Examine each line of the data. Copy the line if it includes the word "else".

####################

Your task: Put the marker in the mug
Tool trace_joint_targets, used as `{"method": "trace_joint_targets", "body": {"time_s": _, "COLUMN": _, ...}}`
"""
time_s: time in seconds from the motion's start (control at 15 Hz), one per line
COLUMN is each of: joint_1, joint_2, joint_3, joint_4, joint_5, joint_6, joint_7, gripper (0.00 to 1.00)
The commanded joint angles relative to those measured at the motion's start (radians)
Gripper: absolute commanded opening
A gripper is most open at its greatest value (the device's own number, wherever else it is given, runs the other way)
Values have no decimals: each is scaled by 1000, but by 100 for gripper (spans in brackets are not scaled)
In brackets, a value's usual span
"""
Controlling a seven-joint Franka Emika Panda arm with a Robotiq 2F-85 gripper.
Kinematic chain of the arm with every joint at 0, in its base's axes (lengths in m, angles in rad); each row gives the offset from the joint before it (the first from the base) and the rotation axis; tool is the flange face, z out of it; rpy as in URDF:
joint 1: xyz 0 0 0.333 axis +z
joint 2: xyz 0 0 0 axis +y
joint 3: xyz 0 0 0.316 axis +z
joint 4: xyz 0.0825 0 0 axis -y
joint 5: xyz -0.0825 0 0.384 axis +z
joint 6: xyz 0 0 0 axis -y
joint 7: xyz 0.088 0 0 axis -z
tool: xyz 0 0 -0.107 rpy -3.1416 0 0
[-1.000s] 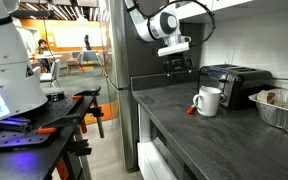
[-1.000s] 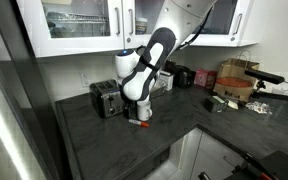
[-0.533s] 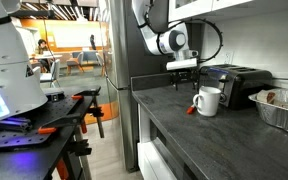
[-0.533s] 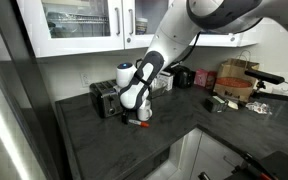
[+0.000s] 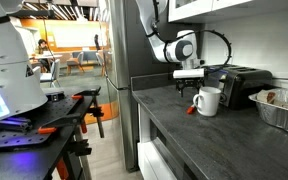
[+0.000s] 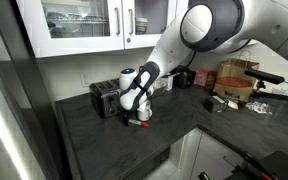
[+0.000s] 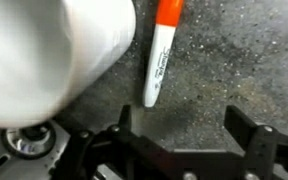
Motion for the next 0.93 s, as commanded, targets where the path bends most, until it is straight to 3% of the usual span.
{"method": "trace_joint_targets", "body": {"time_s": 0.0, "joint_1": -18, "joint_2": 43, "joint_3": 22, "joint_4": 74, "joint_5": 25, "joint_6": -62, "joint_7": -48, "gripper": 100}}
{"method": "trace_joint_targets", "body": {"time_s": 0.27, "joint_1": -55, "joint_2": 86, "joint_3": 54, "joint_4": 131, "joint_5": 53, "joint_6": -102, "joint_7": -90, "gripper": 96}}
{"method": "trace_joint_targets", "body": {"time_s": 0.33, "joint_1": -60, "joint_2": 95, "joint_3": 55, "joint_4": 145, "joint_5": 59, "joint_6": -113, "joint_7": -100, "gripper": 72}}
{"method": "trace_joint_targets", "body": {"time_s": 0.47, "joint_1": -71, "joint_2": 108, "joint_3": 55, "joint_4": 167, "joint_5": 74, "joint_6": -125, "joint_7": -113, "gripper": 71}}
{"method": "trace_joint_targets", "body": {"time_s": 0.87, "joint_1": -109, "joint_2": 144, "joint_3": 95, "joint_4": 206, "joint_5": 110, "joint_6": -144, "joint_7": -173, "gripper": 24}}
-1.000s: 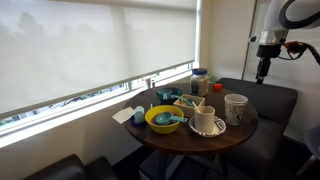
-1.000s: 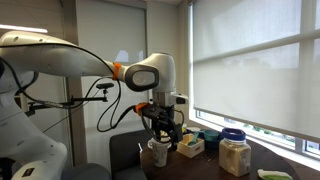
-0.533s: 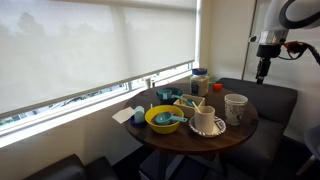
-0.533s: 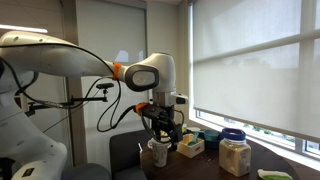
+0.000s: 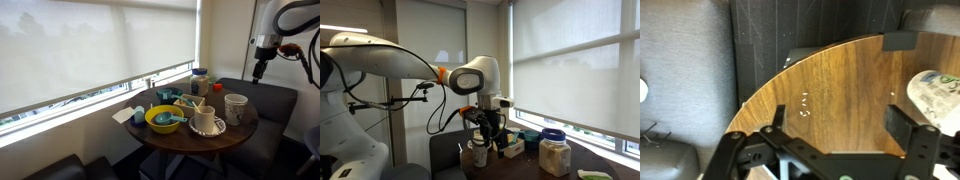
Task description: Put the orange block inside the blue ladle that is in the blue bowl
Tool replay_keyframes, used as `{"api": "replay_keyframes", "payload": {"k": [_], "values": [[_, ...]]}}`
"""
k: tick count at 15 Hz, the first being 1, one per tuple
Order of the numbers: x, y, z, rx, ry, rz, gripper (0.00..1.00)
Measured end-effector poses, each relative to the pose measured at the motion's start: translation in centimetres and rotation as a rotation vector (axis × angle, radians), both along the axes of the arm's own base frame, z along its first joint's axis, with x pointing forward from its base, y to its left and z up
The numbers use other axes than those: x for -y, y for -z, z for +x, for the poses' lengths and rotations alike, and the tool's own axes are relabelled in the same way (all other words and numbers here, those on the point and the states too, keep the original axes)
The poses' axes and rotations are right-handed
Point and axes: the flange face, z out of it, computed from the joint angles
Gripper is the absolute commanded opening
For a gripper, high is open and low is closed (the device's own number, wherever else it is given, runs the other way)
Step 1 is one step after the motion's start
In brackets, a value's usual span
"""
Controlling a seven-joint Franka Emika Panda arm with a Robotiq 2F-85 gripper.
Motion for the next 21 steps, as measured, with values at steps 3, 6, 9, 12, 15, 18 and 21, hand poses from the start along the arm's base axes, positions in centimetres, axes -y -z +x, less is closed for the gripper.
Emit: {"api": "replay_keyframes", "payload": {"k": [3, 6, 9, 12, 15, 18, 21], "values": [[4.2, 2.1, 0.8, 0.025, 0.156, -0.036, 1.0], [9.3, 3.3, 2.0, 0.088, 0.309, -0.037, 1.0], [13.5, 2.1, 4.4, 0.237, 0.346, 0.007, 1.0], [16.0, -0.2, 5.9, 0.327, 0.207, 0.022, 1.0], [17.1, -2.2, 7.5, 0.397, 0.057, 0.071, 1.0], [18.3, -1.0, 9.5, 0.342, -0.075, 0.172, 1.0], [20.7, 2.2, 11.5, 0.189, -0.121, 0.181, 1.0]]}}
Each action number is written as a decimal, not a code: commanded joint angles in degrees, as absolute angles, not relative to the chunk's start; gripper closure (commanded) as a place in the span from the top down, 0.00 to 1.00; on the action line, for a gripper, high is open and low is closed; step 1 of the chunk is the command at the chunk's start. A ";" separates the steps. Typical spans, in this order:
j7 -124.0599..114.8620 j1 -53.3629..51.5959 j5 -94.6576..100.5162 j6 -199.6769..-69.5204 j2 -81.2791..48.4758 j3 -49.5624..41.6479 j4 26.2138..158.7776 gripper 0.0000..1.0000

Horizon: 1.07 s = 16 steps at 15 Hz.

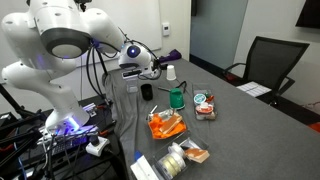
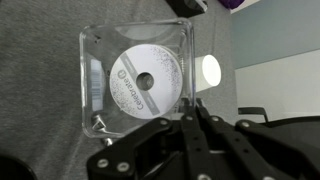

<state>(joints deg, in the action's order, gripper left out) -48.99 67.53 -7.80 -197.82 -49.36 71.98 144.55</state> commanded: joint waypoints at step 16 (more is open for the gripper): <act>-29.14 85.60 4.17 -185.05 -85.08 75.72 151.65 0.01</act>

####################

ANSWER FOR THE TASK ▸
A gripper is most open at its greatest value (the device's own number, wherever else it is given, runs the other way)
For a gripper, high is open and low is closed (the device's own number, wherever else it is given, runs the other way)

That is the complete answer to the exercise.